Take a look at this door with me. The perception is that the church is on this side of the door (inside) eagerly waiting to send out their best from their midst into the world. Can you imagine what the leaders in that worship service must have felt like when they understood that God wanted their very best, their pastor and their teacher to take the word of God to the world? Do you think that anyone of them thought of their own self interest and wanted Barnabas and Paul to stay? Do you think that anyone of them wished God would send someone else instead? When the Spirit called and moved, the church responded immediately. God did not call out their weak links, odd ducks or spiritually challenged. God called out the very best that the church had and the church released them out without reservation.

Our reality is that too often we find the church – we find ourselves – on this side of the door (outside) keeping people in; wanting to be the one to decide who gets sent out; wanting to be the ones to make sure they follow our plans and our strategies, fulfilling our wishes, meeting our demands. This passage provides a very different picture, of a church that releases people for mission and ministry – that opens the door and gets out of their way – out of God’s way. This can be scary for a grand structured institution like the church. We are used to being in control. We are used to deciding who goes where and who does what in the name of the church. If we see our task as releasing people for ministry – freeing them to hear and respond to God’s call then it means that we are out of control and God is setting the pace and direction. This is a model of a church that is less structured; and much, much more organic. We are becoming that kind of church.
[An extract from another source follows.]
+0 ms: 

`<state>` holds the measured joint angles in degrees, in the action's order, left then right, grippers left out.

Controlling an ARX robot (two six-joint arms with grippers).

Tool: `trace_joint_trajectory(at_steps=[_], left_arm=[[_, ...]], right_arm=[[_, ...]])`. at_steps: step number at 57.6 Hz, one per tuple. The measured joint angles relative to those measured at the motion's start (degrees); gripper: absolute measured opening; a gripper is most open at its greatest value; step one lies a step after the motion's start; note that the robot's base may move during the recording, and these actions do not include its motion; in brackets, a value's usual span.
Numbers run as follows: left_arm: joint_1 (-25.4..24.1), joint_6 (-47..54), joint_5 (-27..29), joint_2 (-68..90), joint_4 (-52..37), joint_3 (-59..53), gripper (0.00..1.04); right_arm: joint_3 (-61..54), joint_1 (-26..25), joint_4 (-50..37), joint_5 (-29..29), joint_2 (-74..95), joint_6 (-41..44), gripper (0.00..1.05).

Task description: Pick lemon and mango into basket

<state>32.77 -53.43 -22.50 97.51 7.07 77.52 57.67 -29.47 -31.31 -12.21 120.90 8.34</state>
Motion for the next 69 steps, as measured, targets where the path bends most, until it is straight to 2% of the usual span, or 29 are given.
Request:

This morning Kimberly Anno led us through our responsive reading. She and Sarah Kroutil are working on a summer medical mission trip to Haiti. They are moved by compassion by what they have seen and heard related to the ongoing tragedy in the poorest country in the Western Hemisphere. They have heard God call and have responded. They do not ask our permission to God. They ask for us to release them and to bless their Kingdom endeavors. Paul and Barbara Calmes seemed to always going somewhere –and taking others along with them. India, Guatemala, Ghana, Kenya, China, and who knows where’s next. They are gifted leaders that we are tempted to claim just for ourselves. They have heard God call and have responded. They do not ask our permission to God. They ask for us to release them and to bless their Kingdom endeavors. Cathy Manuel prayed that God would fill the shelves of the food pantry and through a Walmart Grocery store God has provided so much that we are now expanding the number of zip codes we are serving. Kim and Bruce believed God was calling our church to stage the musical It’s a Wonderful Life. God called and together we released those in our midst who heard God’s call and God blessed beyond our wildest imagination. The Yorks have released a facility to launch a new furniture ministry into our care and just in time for college students from FBC Waco join us and prepare the building for ministry. We need about $6000 for carpet, but I am confident that God will provide it because this is the very kind of thing we are seeing God do. A number of our youth and 20somethings are heading to Canada summer because they have heard God’s call. Our task is to release them and bless them. These stories are becoming more and more common among our church family. We need to make sure we are on the right side of the door, releasing one another in ministry to our community and our world. God is doing something new among us. How will we respond?

I believe that we are beginning a new era of ministry where the driving questions will not be; “how have we done this in the past?” or even, “what is the most strategic thing our church can do?” Instead we will be driven by asking “who is God calling next?” and “how do we release each other and bless each other in fulfilling our Kingdom endeavors?” This era will shape us and change us and hopefully help us change our community and change our world as well. I can hardly wait to see where God will take us! Come and go with me.